__What needs to be done__: When a line in the material contains the word "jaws", copy it.

== Exercise data ==

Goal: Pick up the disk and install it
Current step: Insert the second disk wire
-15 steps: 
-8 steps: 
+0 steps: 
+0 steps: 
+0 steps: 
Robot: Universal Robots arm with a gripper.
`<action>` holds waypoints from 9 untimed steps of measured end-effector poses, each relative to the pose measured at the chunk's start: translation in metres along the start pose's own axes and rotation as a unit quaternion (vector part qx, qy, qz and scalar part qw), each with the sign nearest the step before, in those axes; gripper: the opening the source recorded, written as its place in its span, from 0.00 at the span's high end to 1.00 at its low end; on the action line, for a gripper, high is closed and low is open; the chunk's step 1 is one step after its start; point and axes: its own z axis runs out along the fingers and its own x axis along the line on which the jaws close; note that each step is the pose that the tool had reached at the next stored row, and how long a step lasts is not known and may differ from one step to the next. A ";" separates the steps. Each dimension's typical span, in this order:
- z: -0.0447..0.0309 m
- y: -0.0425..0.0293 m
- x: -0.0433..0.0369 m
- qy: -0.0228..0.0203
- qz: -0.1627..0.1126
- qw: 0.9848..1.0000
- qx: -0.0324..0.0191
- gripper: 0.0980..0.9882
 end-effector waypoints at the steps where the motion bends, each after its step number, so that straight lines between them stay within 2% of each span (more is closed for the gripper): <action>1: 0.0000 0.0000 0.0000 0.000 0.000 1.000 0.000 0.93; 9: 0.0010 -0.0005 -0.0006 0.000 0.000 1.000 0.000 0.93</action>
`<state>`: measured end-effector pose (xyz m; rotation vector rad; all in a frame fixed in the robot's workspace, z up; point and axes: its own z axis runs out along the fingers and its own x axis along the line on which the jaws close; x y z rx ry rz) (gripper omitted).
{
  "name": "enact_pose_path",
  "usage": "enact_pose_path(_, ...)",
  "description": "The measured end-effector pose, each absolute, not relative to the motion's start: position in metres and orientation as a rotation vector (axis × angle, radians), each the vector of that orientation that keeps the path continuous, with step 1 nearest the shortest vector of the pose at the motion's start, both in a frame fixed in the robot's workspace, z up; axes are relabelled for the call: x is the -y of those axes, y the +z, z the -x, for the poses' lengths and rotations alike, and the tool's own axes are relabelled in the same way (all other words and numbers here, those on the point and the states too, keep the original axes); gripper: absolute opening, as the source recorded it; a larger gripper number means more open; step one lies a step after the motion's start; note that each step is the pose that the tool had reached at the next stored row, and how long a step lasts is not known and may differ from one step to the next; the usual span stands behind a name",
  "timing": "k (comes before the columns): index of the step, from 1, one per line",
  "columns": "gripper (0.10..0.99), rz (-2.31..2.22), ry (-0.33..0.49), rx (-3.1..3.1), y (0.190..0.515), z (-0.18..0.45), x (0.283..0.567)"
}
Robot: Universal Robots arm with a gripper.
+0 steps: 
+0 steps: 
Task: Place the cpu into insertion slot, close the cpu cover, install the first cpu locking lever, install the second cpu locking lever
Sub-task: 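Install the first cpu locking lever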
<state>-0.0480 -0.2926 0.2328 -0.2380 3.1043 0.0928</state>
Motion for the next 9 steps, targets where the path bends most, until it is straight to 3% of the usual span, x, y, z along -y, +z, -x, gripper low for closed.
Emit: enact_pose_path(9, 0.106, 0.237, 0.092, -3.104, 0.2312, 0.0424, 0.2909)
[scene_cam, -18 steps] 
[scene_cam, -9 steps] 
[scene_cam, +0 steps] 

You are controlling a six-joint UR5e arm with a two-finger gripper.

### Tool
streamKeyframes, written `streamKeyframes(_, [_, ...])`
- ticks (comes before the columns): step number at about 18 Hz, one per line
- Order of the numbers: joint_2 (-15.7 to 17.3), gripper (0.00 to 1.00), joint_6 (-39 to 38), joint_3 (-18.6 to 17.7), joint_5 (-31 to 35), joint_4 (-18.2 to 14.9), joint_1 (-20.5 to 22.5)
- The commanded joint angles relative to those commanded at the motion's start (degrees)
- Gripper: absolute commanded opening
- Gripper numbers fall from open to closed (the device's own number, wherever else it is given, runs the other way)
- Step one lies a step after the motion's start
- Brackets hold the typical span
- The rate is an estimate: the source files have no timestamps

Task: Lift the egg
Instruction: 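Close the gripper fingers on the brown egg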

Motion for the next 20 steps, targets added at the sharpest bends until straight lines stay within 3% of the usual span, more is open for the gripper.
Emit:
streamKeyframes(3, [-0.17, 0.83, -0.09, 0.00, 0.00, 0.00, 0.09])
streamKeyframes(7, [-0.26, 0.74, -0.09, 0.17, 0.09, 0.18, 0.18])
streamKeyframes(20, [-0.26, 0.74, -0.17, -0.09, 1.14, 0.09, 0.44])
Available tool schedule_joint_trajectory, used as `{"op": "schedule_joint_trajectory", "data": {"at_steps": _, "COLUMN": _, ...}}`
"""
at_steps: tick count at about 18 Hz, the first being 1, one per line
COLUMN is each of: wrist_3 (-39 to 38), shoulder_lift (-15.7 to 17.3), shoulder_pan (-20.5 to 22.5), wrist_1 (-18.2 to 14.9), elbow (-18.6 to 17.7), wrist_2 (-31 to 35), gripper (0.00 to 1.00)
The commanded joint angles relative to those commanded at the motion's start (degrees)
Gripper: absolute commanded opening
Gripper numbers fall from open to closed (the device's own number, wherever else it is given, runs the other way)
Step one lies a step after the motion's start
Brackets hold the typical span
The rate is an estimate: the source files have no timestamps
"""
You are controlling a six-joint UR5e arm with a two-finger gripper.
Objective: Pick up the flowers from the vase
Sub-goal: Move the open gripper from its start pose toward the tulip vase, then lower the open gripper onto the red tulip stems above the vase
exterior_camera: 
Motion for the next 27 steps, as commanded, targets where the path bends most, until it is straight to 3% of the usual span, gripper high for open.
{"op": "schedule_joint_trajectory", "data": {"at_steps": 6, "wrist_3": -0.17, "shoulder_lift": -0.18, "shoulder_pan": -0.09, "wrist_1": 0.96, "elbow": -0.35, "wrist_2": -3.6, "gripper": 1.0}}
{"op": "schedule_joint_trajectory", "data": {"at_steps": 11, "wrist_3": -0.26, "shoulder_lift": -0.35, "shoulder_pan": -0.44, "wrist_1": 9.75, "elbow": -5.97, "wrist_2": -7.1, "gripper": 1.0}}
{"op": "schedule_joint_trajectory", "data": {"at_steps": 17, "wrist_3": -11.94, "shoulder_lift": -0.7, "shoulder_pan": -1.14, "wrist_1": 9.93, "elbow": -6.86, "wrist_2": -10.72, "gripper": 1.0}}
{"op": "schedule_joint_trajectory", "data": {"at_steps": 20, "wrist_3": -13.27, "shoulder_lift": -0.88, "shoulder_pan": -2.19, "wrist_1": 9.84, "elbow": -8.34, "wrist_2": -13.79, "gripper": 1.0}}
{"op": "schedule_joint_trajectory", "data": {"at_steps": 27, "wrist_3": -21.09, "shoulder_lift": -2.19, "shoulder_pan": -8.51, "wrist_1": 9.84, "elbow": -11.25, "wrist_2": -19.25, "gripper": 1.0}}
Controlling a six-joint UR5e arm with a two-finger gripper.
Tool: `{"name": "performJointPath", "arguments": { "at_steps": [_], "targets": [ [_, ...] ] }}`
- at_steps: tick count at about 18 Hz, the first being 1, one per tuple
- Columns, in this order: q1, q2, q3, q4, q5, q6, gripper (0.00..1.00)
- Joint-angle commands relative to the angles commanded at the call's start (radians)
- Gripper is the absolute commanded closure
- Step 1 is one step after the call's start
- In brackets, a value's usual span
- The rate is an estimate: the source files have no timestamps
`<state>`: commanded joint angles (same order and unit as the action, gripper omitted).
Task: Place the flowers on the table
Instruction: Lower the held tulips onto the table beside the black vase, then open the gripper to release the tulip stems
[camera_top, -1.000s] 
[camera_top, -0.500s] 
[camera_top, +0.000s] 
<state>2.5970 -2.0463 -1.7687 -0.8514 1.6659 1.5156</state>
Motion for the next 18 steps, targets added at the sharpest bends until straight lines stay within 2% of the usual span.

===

__Expected answer__:
`<action>` holds waypoints from 9 untimed steps of measured end-effector poses, each relative to the pose measured at the chunk's start: translation in metres along the start pose's own axes and rotation as a unit quaternion (vector part qx, qy, qz and scalar part qw), each with the sign nearest the step before, in those axes; gripper: the opening the source recorded, written as its place in its span, from 0.00 at the span's high end to 1.00 at its low end; on the action line, for a gripper, high is closed and low is open; the chunk's step 1 is one step after its start; point and axes: its own z axis runs out along the fingers and its own x axis along the line on which the jaws close; note that each step is the pose that the tool had reached at the next stored row, and how long a step lasts is not known and may differ from one step to the next. A ";" separates the steps. Each dimension's typical span, in this order:
`<state>`: measured end-effector pose (xyz m; rotation vector rad; all in a frame fixed in the robot's workspace, z up; point and axes: its own z axis runs out along the fingers and its own x axis along the line on which the jaws close; x y z rx ry rz) (gripper omitted).

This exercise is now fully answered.